### What to do
Work through the records that follow and return each line containing the word "upper".

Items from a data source
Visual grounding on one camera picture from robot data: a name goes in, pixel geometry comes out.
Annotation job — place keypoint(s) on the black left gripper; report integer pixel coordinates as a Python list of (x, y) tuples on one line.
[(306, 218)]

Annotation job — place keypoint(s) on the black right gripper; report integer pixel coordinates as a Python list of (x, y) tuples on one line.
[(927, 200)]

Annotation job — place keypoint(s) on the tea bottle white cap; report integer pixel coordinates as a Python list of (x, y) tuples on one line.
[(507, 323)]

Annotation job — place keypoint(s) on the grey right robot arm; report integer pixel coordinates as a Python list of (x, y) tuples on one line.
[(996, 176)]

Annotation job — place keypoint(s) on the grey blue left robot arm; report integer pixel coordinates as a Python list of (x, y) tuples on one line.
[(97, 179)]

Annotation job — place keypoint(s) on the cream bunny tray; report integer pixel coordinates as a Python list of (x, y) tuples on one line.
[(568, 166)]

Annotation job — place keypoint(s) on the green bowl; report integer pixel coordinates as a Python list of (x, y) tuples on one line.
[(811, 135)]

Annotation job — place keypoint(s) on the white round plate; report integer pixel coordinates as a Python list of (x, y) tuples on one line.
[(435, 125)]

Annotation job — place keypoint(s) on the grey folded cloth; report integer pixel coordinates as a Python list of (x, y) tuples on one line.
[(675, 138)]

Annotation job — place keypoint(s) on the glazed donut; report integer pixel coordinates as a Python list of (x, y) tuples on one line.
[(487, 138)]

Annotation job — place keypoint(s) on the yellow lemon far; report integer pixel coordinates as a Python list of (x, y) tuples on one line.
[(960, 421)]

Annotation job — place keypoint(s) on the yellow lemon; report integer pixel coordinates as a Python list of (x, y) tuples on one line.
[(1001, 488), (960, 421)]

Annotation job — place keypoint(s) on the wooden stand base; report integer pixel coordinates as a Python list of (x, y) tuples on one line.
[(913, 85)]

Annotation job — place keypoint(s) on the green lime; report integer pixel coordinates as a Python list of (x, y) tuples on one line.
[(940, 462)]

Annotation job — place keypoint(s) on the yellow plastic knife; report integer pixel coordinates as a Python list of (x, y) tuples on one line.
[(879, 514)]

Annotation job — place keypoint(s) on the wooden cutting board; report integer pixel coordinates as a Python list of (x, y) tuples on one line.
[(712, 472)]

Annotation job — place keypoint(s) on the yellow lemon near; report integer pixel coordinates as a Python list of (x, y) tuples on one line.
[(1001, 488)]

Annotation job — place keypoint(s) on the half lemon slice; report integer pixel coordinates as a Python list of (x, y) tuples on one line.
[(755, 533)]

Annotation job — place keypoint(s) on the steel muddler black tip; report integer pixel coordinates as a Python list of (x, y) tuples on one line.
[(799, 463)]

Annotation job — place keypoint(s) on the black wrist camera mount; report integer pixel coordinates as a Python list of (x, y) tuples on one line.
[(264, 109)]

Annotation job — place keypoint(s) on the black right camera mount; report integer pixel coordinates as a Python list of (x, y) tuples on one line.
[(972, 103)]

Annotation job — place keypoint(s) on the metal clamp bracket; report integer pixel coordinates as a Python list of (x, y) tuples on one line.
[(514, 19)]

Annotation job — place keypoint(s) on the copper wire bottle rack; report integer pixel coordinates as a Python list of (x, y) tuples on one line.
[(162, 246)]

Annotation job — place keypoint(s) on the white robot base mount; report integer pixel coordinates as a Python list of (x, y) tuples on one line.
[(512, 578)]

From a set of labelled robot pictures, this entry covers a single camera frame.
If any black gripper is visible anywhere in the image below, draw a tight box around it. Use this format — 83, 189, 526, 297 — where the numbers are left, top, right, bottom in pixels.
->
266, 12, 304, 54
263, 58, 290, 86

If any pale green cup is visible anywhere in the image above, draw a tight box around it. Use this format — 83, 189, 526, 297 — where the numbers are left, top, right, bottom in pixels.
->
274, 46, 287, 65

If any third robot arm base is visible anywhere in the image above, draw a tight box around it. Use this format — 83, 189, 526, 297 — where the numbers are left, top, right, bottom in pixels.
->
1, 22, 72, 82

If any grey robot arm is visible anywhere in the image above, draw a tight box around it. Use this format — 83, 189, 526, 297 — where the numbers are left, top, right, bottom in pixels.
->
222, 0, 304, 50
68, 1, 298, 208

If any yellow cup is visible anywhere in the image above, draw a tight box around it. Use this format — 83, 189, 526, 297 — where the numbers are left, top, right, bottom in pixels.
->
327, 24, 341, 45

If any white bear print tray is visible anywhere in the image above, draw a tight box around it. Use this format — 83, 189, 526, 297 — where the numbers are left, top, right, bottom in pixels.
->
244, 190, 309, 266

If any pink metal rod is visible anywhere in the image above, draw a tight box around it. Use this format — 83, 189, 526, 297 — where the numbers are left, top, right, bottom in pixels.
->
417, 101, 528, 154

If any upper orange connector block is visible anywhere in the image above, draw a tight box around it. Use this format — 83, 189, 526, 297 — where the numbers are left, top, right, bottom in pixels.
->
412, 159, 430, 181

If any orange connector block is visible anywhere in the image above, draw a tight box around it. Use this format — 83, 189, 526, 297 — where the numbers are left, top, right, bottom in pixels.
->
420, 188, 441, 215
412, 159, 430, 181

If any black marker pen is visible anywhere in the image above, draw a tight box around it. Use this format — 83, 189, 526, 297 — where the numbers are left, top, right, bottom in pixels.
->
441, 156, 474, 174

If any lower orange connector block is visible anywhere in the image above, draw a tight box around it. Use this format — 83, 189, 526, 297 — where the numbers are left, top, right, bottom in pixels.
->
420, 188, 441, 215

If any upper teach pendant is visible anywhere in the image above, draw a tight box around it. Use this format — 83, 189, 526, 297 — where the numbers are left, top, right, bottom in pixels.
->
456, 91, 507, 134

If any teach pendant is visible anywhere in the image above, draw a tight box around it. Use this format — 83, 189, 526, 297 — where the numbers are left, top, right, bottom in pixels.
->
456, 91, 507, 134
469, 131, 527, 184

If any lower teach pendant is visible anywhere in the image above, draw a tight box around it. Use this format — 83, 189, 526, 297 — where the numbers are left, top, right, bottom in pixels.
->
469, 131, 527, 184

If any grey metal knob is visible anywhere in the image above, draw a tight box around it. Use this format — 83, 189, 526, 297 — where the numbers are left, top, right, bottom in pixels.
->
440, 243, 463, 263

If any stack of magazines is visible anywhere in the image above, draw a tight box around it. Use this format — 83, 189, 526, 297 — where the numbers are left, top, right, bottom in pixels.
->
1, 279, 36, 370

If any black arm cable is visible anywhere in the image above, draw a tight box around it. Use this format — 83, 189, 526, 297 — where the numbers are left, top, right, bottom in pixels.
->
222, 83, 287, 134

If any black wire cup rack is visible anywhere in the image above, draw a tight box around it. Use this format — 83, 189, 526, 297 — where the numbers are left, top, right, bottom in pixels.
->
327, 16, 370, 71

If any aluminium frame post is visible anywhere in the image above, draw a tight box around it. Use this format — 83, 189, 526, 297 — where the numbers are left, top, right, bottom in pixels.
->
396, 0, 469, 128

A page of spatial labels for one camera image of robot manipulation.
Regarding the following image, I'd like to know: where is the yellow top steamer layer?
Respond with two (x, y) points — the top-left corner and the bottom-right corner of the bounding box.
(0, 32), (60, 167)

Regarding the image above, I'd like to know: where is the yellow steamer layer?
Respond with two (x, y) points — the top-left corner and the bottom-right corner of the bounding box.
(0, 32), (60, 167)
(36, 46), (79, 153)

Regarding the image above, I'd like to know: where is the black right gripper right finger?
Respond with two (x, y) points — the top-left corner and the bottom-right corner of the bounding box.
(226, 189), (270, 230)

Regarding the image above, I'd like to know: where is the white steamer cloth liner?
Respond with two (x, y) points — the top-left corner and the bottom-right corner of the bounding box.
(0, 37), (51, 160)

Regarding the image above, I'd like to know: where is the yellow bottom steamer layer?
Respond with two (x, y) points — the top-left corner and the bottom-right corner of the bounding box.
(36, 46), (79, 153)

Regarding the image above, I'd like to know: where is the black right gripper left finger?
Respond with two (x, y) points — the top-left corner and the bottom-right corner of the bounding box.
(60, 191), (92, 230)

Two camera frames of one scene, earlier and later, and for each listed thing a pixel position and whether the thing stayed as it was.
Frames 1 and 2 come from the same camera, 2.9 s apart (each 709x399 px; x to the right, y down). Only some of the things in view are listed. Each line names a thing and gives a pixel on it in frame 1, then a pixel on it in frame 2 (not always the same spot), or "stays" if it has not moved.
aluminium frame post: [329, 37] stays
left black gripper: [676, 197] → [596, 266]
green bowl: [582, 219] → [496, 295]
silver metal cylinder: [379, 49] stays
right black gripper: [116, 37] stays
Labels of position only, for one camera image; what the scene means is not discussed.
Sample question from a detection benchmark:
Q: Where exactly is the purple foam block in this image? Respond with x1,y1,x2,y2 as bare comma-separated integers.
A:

### Written response
If any upper orange connector block is visible anywhere in the image above, draw a tight box around it. Use this format — 83, 189, 526, 297 — where the numbers are left, top, right, bottom in pixels.
If any upper teach pendant is visible anywhere in the image above, draw a tight box around it. Use this format — 83, 189, 526, 297 — where the numbers are left, top, right, bottom in pixels.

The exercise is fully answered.